▶ _WORK ITEM_
Would you write out the listing verbatim and skip every picture in it?

▶ _DATA UNDER STUDY_
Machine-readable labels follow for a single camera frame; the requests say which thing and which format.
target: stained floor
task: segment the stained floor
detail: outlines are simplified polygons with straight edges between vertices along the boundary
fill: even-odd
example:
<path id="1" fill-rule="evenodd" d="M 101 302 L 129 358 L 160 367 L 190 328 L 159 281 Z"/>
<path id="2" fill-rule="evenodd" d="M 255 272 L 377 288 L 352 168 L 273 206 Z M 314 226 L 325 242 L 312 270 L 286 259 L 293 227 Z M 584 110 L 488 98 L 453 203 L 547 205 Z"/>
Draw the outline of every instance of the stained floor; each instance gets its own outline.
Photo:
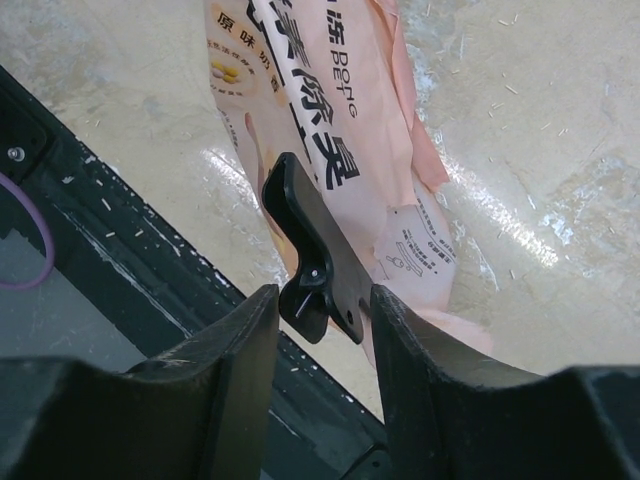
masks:
<path id="1" fill-rule="evenodd" d="M 640 4 L 399 0 L 451 183 L 450 310 L 540 373 L 640 363 Z M 282 282 L 208 87 L 200 0 L 4 0 L 0 63 L 245 292 Z M 337 332 L 304 345 L 373 411 Z"/>

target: food wrapper
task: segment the food wrapper
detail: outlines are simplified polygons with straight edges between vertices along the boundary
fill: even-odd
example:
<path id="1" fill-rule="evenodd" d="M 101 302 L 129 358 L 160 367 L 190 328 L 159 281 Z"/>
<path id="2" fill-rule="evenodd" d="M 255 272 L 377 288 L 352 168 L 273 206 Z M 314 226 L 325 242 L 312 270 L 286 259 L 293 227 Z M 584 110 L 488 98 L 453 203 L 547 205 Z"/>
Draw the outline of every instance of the food wrapper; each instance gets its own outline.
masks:
<path id="1" fill-rule="evenodd" d="M 456 255 L 434 192 L 448 177 L 415 113 L 395 0 L 204 6 L 211 89 L 256 196 L 280 153 L 297 155 L 373 281 L 488 353 L 480 327 L 444 313 Z M 292 274 L 295 249 L 264 214 Z M 368 326 L 364 347 L 373 359 Z"/>

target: black metal part
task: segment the black metal part
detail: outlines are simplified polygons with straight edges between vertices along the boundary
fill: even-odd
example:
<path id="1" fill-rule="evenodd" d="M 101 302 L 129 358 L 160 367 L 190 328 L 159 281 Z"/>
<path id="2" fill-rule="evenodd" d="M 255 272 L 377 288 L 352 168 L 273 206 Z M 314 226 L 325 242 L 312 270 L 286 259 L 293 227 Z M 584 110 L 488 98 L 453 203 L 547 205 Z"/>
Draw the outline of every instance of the black metal part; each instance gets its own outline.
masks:
<path id="1" fill-rule="evenodd" d="M 258 478 L 278 288 L 130 373 L 0 361 L 0 478 Z"/>
<path id="2" fill-rule="evenodd" d="M 245 296 L 222 272 L 0 68 L 0 109 L 7 99 L 35 119 L 47 137 L 39 156 L 26 157 L 28 174 L 20 176 L 4 152 L 0 171 L 13 175 L 42 211 L 58 250 L 56 271 L 145 356 L 172 348 L 242 303 Z M 0 242 L 18 230 L 43 252 L 35 225 L 2 189 L 0 212 Z M 144 234 L 136 236 L 140 230 Z M 107 238 L 110 232 L 115 235 Z M 5 328 L 0 309 L 0 336 Z M 42 353 L 50 352 L 45 348 Z M 89 351 L 81 357 L 89 359 Z M 374 461 L 388 465 L 382 424 L 280 332 L 263 464 L 266 478 L 335 480 L 373 450 L 386 458 Z M 374 473 L 369 478 L 390 478 L 385 468 L 374 467 Z"/>
<path id="3" fill-rule="evenodd" d="M 640 478 L 640 368 L 501 364 L 385 287 L 371 309 L 395 478 Z"/>
<path id="4" fill-rule="evenodd" d="M 331 317 L 360 343 L 371 278 L 294 154 L 280 155 L 262 199 L 298 252 L 298 270 L 281 293 L 282 318 L 317 343 Z"/>

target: concrete floor
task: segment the concrete floor
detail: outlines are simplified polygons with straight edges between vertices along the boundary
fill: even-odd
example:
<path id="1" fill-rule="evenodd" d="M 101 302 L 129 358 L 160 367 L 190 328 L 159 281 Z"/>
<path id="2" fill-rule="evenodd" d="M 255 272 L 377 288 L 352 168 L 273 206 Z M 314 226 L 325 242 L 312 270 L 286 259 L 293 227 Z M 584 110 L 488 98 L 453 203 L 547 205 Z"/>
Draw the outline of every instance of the concrete floor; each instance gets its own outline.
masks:
<path id="1" fill-rule="evenodd" d="M 546 373 L 640 363 L 640 4 L 399 0 L 451 176 L 450 311 Z M 208 86 L 200 0 L 4 0 L 0 63 L 245 292 L 283 282 Z M 301 341 L 374 412 L 338 332 Z"/>

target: screw
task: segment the screw
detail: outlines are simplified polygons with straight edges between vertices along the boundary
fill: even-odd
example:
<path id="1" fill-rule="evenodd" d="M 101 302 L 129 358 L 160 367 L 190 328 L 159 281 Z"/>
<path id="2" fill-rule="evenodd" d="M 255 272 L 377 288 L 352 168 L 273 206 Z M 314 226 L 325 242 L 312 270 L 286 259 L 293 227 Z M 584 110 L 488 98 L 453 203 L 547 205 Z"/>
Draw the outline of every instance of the screw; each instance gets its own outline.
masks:
<path id="1" fill-rule="evenodd" d="M 7 150 L 7 156 L 14 162 L 21 162 L 24 160 L 25 154 L 24 150 L 20 147 L 13 147 Z"/>

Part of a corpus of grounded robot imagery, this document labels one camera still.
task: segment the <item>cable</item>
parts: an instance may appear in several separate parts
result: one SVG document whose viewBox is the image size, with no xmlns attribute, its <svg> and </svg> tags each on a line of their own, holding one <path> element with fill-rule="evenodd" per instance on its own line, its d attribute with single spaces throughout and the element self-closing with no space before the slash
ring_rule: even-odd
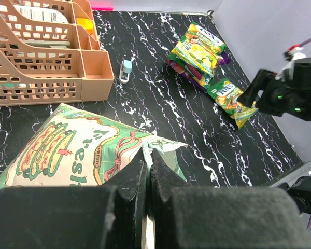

▶ _RESPONSE AREA_
Machine-readable labels follow for a single camera frame; the requests say which thing and which format.
target: stained floor
task: segment the stained floor
detail: outlines are simplified polygons with straight edges between vertices along the boundary
fill: even-odd
example:
<path id="1" fill-rule="evenodd" d="M 101 302 L 129 358 L 160 367 L 190 328 L 159 281 Z"/>
<path id="2" fill-rule="evenodd" d="M 255 272 L 377 288 L 352 168 L 273 206 Z M 314 226 L 325 242 L 312 270 L 286 259 L 293 227 Z M 584 110 L 488 98 L 453 203 L 547 205 Z"/>
Draw the outline of every instance of the stained floor; each instance gets its own outline.
Photo:
masks:
<path id="1" fill-rule="evenodd" d="M 640 4 L 399 0 L 451 183 L 450 310 L 540 373 L 640 363 Z M 282 282 L 208 87 L 200 0 L 4 0 L 0 63 L 245 292 Z M 337 332 L 304 345 L 373 411 Z"/>

target: food wrapper
task: segment the food wrapper
detail: outlines are simplified polygons with straight edges between vertices along the boundary
fill: even-odd
example:
<path id="1" fill-rule="evenodd" d="M 101 302 L 129 358 L 160 367 L 190 328 L 159 281 Z"/>
<path id="2" fill-rule="evenodd" d="M 255 272 L 377 288 L 352 168 L 273 206 Z M 314 226 L 325 242 L 312 270 L 286 259 L 293 227 Z M 584 110 L 488 98 L 453 203 L 547 205 Z"/>
Draw the outline of every instance of the food wrapper; each instance gets its own outline.
masks:
<path id="1" fill-rule="evenodd" d="M 456 255 L 434 192 L 448 177 L 415 113 L 395 0 L 204 6 L 211 89 L 256 196 L 280 153 L 297 155 L 373 281 L 488 353 L 480 327 L 444 313 Z M 292 274 L 295 249 L 264 214 Z M 368 326 L 364 347 L 373 359 Z"/>

target: black metal part
task: segment the black metal part
detail: outlines are simplified polygons with straight edges between vertices along the boundary
fill: even-odd
example:
<path id="1" fill-rule="evenodd" d="M 101 302 L 129 358 L 160 367 L 190 328 L 159 281 Z"/>
<path id="2" fill-rule="evenodd" d="M 255 272 L 377 288 L 352 168 L 273 206 Z M 314 226 L 325 242 L 312 270 L 286 259 L 293 227 Z M 584 110 L 488 98 L 453 203 L 547 205 Z"/>
Draw the outline of every instance of the black metal part; each instance gets its own outline.
masks:
<path id="1" fill-rule="evenodd" d="M 258 478 L 278 288 L 130 373 L 0 361 L 0 478 Z"/>
<path id="2" fill-rule="evenodd" d="M 245 296 L 222 272 L 0 68 L 0 109 L 7 99 L 35 119 L 47 137 L 39 156 L 26 157 L 28 174 L 20 176 L 4 152 L 0 171 L 13 175 L 42 211 L 58 250 L 56 271 L 145 356 L 172 348 L 242 303 Z M 0 242 L 18 230 L 43 252 L 35 225 L 2 189 L 0 212 Z M 144 234 L 136 236 L 140 230 Z M 107 238 L 110 232 L 115 235 Z M 5 328 L 0 309 L 0 336 Z M 42 353 L 50 352 L 45 348 Z M 89 351 L 81 357 L 89 359 Z M 374 461 L 388 465 L 382 424 L 280 332 L 263 464 L 266 478 L 335 480 L 373 450 L 386 458 Z M 374 473 L 369 478 L 390 478 L 385 468 L 374 467 Z"/>
<path id="3" fill-rule="evenodd" d="M 640 478 L 640 368 L 501 364 L 385 287 L 371 309 L 395 478 Z"/>
<path id="4" fill-rule="evenodd" d="M 331 317 L 360 343 L 371 278 L 294 154 L 280 155 L 262 199 L 298 252 L 298 270 L 281 293 L 282 318 L 317 343 Z"/>

target: concrete floor
task: segment the concrete floor
detail: outlines are simplified polygons with straight edges between vertices along the boundary
fill: even-odd
example:
<path id="1" fill-rule="evenodd" d="M 101 302 L 129 358 L 160 367 L 190 328 L 159 281 Z"/>
<path id="2" fill-rule="evenodd" d="M 255 272 L 377 288 L 352 168 L 273 206 Z M 314 226 L 325 242 L 312 270 L 286 259 L 293 227 Z M 584 110 L 488 98 L 453 203 L 547 205 Z"/>
Draw the outline of every instance of the concrete floor; each instance gets its own outline.
masks:
<path id="1" fill-rule="evenodd" d="M 546 373 L 640 363 L 640 4 L 399 0 L 451 176 L 450 311 Z M 208 86 L 200 0 L 4 0 L 0 63 L 245 292 L 283 282 Z M 301 341 L 374 412 L 338 332 Z"/>

target: screw
task: segment the screw
detail: outlines are simplified polygons with straight edges between vertices along the boundary
fill: even-odd
example:
<path id="1" fill-rule="evenodd" d="M 101 302 L 129 358 L 160 367 L 190 328 L 159 281 Z"/>
<path id="2" fill-rule="evenodd" d="M 255 272 L 377 288 L 352 168 L 273 206 Z M 314 226 L 325 242 L 312 270 L 286 259 L 293 227 Z M 584 110 L 488 98 L 453 203 L 547 205 Z"/>
Draw the outline of every instance of the screw; each instance gets its own outline.
masks:
<path id="1" fill-rule="evenodd" d="M 7 150 L 7 156 L 14 162 L 21 162 L 24 160 L 25 154 L 24 150 L 20 147 L 13 147 Z"/>

Part of a corpus of grounded robot imagery, this document labels one camera still.
task: segment the <item>cable</item>
parts: an instance may appear in several separate parts
result: one SVG document whose viewBox is the image size, with no xmlns attribute, its <svg> and </svg> tags each on a line of their own, holding one <path> element with fill-rule="evenodd" per instance on its own line, its d attribute with single spaces throughout and the element self-closing with no space before the slash
ring_rule: even-odd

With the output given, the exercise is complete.